Microchip MicroStick review

with 2 comments

In 2010 year end, Microchip present to us the Microstick for dsPIC33F and PIC24H Development Board. The device is very portable, beauty, and Microchip list interesting features (from Microchip website):

  • Low Cost – Priced at $24.99 at Microchip Direct
  • Integrated USB programmer / debugger – No external debugger required
  • USB Powered – Ease of use, No external power required
  • Socketed dsPIC/PIC24 – Flexible, Easy device replacement
  • 0.025” Pin headers – Enables plug-in to Breadboard with room for jumper wires
  • Easy access to all device signals for probing
  • Small size – Smaller than a stick of gum at 20 x76mm – Easily Portable
  • On board debug LED, Utility LED and Reset Switch
  • Free demo code

I ordering one and I’m very confident because it’s the first way Microchip creates a breadboard friendly device (I really don’t like Explorer16 board’s kit and companion). I spec to use this device on rapid prototypes, tests, code optimizations, etc. Also other thing I want to do is know about dsPIC.

The package comes and here is the content:

MicroStick Kit

MicroStick detail (dsPIC on right side)

 

Very well documented, comes with printed schematics (great Microchip!). And other chip! a dsPIC33FJ64MC802. Again, point to Microchip.

I plug the device on my notebook (a Macbook Pro running Parallels Desktop) and easily upload some example codes (free demo code). Led blinks as a signal that board it’s ok. The debugger has a PIC18F67J50 control and a small ICSP header to upgrades (I think).

When I’ll gonna replace the original PIC on device (PIC24HJ64GP502) to one mine more powerful (PIC24HJ128GP502) the MPLAB won’t recognize the board yet. After some tests and explorations, the explanation comes from the MicroStick box: designed to work only with the two devices inside the box (dsPIC33FJ64MC802 and PIC24HJ64GP502). Wow… what? Why no use other devices? Why no support other PIC24H (or even PIC24F) and dsPIC on 28 DIP packages? All from the same Microchip?

Supported Parts, ONLY (from Microchip website)

Ok. That’s a lost point. Now, I’ll put the MicroStick on breadboard and wire up it to some device, maybe a LCD, or a triple-axis accelerometer. PORTA RA0, PORTA RA1, GND and +3V3… Where? Where is the +3V3 pin on headers to power external circuitry? Look at schematics again, and, there’s no +3V3 pin on headers to power external circuitry. The 28 pin PIC (+3V3) isn’t connected to 28 socket pin on bottom side.
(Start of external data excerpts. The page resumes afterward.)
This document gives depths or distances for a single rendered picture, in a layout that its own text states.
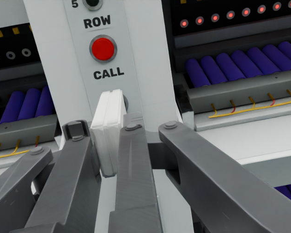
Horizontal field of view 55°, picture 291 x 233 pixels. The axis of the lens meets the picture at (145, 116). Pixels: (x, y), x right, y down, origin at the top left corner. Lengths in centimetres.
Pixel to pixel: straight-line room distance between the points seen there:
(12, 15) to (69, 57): 5
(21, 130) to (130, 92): 14
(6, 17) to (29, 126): 12
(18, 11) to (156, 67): 11
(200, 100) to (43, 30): 17
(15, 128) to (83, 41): 15
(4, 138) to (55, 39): 15
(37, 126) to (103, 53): 13
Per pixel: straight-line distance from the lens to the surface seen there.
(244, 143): 28
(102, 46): 21
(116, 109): 16
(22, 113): 35
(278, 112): 31
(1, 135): 33
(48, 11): 22
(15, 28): 39
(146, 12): 21
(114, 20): 21
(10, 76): 42
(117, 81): 21
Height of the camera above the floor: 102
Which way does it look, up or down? 20 degrees down
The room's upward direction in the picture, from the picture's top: 10 degrees counter-clockwise
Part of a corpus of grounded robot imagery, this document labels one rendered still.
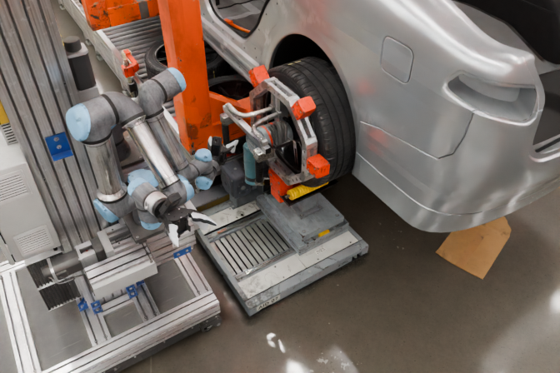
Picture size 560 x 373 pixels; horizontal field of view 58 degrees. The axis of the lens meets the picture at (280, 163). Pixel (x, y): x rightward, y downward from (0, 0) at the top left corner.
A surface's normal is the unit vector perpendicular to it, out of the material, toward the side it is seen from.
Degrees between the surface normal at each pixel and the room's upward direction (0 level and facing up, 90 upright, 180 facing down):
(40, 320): 0
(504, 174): 90
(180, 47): 90
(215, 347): 0
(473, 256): 2
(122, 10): 90
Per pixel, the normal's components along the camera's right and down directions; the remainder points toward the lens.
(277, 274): 0.00, -0.76
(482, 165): -0.14, 0.64
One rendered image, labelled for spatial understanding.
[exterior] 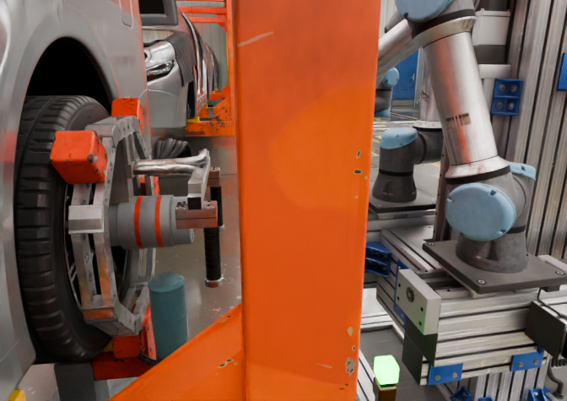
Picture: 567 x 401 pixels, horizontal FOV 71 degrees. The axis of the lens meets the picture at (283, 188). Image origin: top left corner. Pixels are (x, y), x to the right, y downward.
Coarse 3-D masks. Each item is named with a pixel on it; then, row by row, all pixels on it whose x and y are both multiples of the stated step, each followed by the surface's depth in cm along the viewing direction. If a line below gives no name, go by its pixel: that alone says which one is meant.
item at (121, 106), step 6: (114, 102) 113; (120, 102) 114; (126, 102) 114; (132, 102) 114; (138, 102) 115; (114, 108) 113; (120, 108) 113; (126, 108) 113; (132, 108) 113; (138, 108) 114; (114, 114) 112; (120, 114) 112; (126, 114) 113; (132, 114) 113; (138, 114) 114; (138, 120) 113
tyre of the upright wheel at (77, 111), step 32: (32, 96) 93; (64, 96) 94; (32, 128) 81; (64, 128) 83; (32, 160) 76; (32, 192) 74; (32, 224) 73; (32, 256) 73; (128, 256) 129; (32, 288) 74; (64, 288) 80; (32, 320) 77; (64, 320) 80; (64, 352) 84; (96, 352) 97
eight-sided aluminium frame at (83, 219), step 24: (120, 120) 99; (144, 144) 120; (96, 192) 80; (72, 216) 78; (96, 216) 78; (72, 240) 78; (96, 240) 79; (144, 288) 119; (96, 312) 83; (120, 312) 88; (144, 312) 112; (120, 336) 102
Absence of +3V3 pin header

Because of that (and other things), I’m change my opinion about MicroStick. The device still great, very straight use, ideal for a School Lab, but with limitations. Some of them you need to know (most easy to fix):

  • Total absence of +3V3 pin on headers to power external circuitry on breadboard;
  • Don’t support other 28pin PIC24H and dsPIC devices;
  • Machine headers, DIP-28 socket 600MIL and breadboards don’t form a great team. They won’t attach firmly on breadboards. Maybe a two single-line header work’s well;
  • PGD(RB0) and PGC(RB1) program data lines don’t available on DIP-28 socket 600MIL;

But, aside these things, there’s great goals too, not easy to understand on a first view:

  • J3 header looks like a 6pin ICSP header, but actually not. It’s a 6pin header where only three pins it’s useful: USART RXD(4), TXD(5) and GND(1). Other pins rest unconnected. It’s match exactly the same cross position (RXD->TX and TXD->RX) to use it with common USB/RS232 breakout boards, like that, and with Bluetooth Mate Gold, both from SparkFun

J3 header pins (from MicroStick documentation)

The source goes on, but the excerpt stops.